The final session of the day featured “Cartoonists Against the Holocaust: Art in the Service of Humanity,” an extraordinary exhibit of 1940s editorial cartoons that challenged America’s response to news of the Holocaust.
“At a time when many Americans were indifferent to the plight of Europe’s Jews, these courageous artists used their talents to try to rouse America’s conscience,” Dr. Medoff said. The exhibit features the work of editorial cartoonists Eric Godal, Arthur Szyk, Stan Mac Govern, A.W. MacKenzie and Pulitzer Prize winner Charles Werner.
Art professor Rob Stolzer of the University of Wisconsin, who assisted with the exhibit preparations (and is a member of the Wyman Institute’s Arts & Letters Council) commented: “Political cartoons had the unique advantage of an immediate response to important news and the ability to directly reach the general public. Few mediums during that period allowed for such a direct and topical approach.”
The exhibit’s logo and illustrated introduction were designed by legendary comic book artist and editor Joe Kubert, whose own critically-acclaimed new book, ‘Yossel: April 19, 1943,’ has broken new ground in the use of comic art to teach about the Holocaust.

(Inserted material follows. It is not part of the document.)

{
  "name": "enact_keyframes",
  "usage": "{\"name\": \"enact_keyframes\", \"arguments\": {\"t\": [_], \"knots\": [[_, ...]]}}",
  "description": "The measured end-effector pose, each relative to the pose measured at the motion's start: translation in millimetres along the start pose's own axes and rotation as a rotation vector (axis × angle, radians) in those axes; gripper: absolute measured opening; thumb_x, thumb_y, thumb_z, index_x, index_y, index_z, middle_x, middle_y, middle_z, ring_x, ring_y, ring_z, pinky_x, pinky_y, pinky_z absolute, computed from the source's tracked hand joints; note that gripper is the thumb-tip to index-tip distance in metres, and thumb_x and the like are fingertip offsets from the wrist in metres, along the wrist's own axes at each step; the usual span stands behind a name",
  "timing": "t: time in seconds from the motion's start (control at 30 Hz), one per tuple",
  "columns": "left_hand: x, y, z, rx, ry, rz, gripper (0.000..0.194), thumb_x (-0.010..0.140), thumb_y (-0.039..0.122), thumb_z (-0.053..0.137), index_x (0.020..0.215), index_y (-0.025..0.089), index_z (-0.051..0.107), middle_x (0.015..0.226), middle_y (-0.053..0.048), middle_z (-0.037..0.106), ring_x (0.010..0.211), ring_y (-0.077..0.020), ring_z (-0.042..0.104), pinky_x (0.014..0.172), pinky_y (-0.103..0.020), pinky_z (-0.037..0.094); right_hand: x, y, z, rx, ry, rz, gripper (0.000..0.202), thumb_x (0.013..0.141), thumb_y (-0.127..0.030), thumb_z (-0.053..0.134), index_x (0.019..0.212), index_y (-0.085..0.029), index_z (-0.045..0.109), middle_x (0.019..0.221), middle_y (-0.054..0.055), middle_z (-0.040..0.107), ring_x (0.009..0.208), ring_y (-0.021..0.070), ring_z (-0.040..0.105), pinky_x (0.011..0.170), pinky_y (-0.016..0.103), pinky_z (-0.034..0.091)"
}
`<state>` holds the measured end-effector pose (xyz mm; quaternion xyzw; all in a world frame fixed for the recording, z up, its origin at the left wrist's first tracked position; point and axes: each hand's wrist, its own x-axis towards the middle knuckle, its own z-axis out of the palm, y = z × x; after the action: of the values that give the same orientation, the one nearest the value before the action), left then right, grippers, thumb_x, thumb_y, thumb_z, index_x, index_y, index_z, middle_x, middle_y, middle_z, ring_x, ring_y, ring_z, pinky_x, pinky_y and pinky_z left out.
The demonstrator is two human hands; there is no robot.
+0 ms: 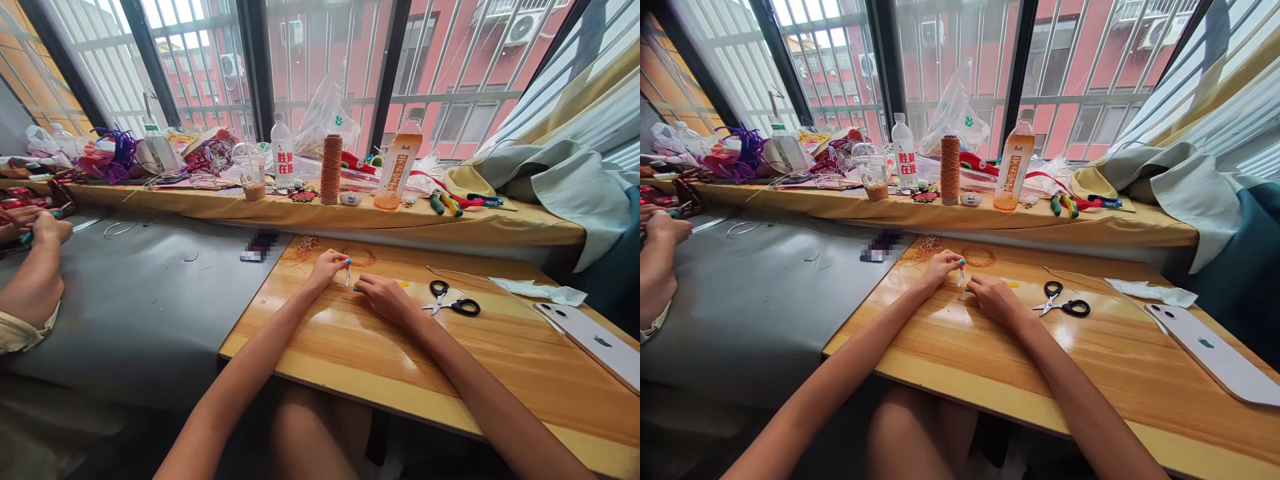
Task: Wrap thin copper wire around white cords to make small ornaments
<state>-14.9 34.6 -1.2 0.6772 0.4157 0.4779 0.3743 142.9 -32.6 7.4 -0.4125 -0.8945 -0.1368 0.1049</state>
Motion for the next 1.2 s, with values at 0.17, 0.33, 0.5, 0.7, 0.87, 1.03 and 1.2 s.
{"name": "enact_keyframes", "arguments": {"t": [0.17, 0.33, 0.5, 0.7, 0.87, 1.03, 1.2], "knots": [[4.9, -8.6, -2.0, -0.065, 0.013, -0.027, 0.017, 0.069, 0.025, 0.056, 0.074, 0.012, 0.066, 0.074, -0.004, 0.061, 0.075, -0.0125, 0.053, 0.072, -0.023, 0.040, 1.5, 1.7, 3.9, -0.022, 0.097, 0.050, 0.021, 0.084, -0.023, 0.038, 0.080, -0.016, 0.057, 0.080, 0.006, 0.056, 0.072, 0.0146, 0.049, 0.065, 0.025, 0.033], [9.2, -19.4, -5.3, 0.090, 0.058, -0.023, 0.019, 0.071, 0.026, 0.053, 0.075, 0.012, 0.065, 0.075, -0.004, 0.063, 0.075, -0.0131, 0.054, 0.071, -0.023, 0.040, 1.7, 6.9, 7.1, -0.080, 0.136, 0.145, 0.022, 0.085, -0.021, 0.037, 0.084, -0.015, 0.058, 0.080, 0.007, 0.056, 0.079, 0.0172, 0.048, 0.069, 0.027, 0.032], [6.6, -17.9, -1.3, 0.348, -0.097, 0.025, 0.019, 0.072, 0.026, 0.054, 0.081, 0.013, 0.065, 0.083, -0.005, 0.063, 0.082, -0.0143, 0.053, 0.077, -0.024, 0.039, -0.2, 12.4, 11.5, -0.143, 0.155, 0.301, 0.020, 0.084, -0.022, 0.039, 0.082, -0.016, 0.057, 0.079, 0.007, 0.056, 0.074, 0.0173, 0.049, 0.064, 0.027, 0.030], [0.7, 8.9, -16.9, 0.565, -0.005, 0.209, 0.019, 0.076, 0.024, 0.050, 0.087, 0.014, 0.062, 0.090, -0.008, 0.059, 0.090, -0.0163, 0.049, 0.079, -0.025, 0.037, -1.5, 13.1, 13.7, -0.110, 0.152, 0.402, 0.023, 0.086, -0.026, 0.033, 0.084, -0.018, 0.054, 0.078, 0.007, 0.056, 0.071, 0.0172, 0.052, 0.057, 0.026, 0.029], [-15.2, 31.0, -18.0, 0.578, -0.533, 0.257, 0.013, 0.071, 0.025, 0.054, 0.079, 0.018, 0.062, 0.073, -0.001, 0.060, 0.067, -0.0113, 0.051, 0.060, -0.019, 0.036, -1.6, 18.0, 14.5, 0.042, 0.242, 0.592, 0.026, 0.084, -0.035, 0.034, 0.090, -0.016, 0.051, 0.084, 0.010, 0.057, 0.065, 0.0174, 0.053, 0.052, 0.026, 0.031], [-23.1, 24.4, -5.5, 0.686, -0.629, 0.261, 0.007, 0.067, 0.024, 0.056, 0.072, 0.020, 0.059, 0.069, 0.000, 0.058, 0.059, -0.0110, 0.048, 0.053, -0.019, 0.031, -1.3, 24.1, 16.4, 0.261, 0.219, 0.425, 0.021, 0.078, -0.027, 0.047, 0.095, -0.017, 0.055, 0.080, 0.006, 0.057, 0.072, 0.0166, 0.053, 0.062, 0.025, 0.037], [-18.5, 14.0, -6.0, 0.688, -0.581, 0.366, 0.013, 0.069, 0.013, 0.047, 0.070, 0.018, 0.059, 0.075, -0.002, 0.058, 0.066, -0.0125, 0.050, 0.059, -0.020, 0.034, -2.7, 20.5, 15.1, 0.286, 0.070, 0.350, 0.017, 0.079, -0.027, 0.046, 0.072, -0.018, 0.059, 0.078, 0.004, 0.052, 0.067, 0.0118, 0.051, 0.060, 0.021, 0.036]]}}
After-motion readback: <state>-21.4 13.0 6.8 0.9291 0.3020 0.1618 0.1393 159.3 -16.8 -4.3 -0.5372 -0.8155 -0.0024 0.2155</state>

At the session, Kubert offered comments and answered many questions from the audience. He was accompanied by his son Adam Kubert, one of the top artists at Marvel Comics.
To see the cartoons, click here.
In his concluding remarks at the end of the conference, Dr. Medoff said:
“What we have begun at this conference will continue and grow in the weeks and months ahead. We are equipping teachers with the information and tools to teach their students the moral lessons of America’s response to the Holocaust. We have prepared curriculum units about those who spoke out,. We will continue to serve as a resource to get this information into classrooms around the country. We have brought together the children and grandchildren of those who spoke out for rescue, to tell their story. And we will work to make sure their message continues to reach the public. We have shed new light on vitally important subjects such as the American’s media’s coverage of the Holocaust, and we will continue to do so.”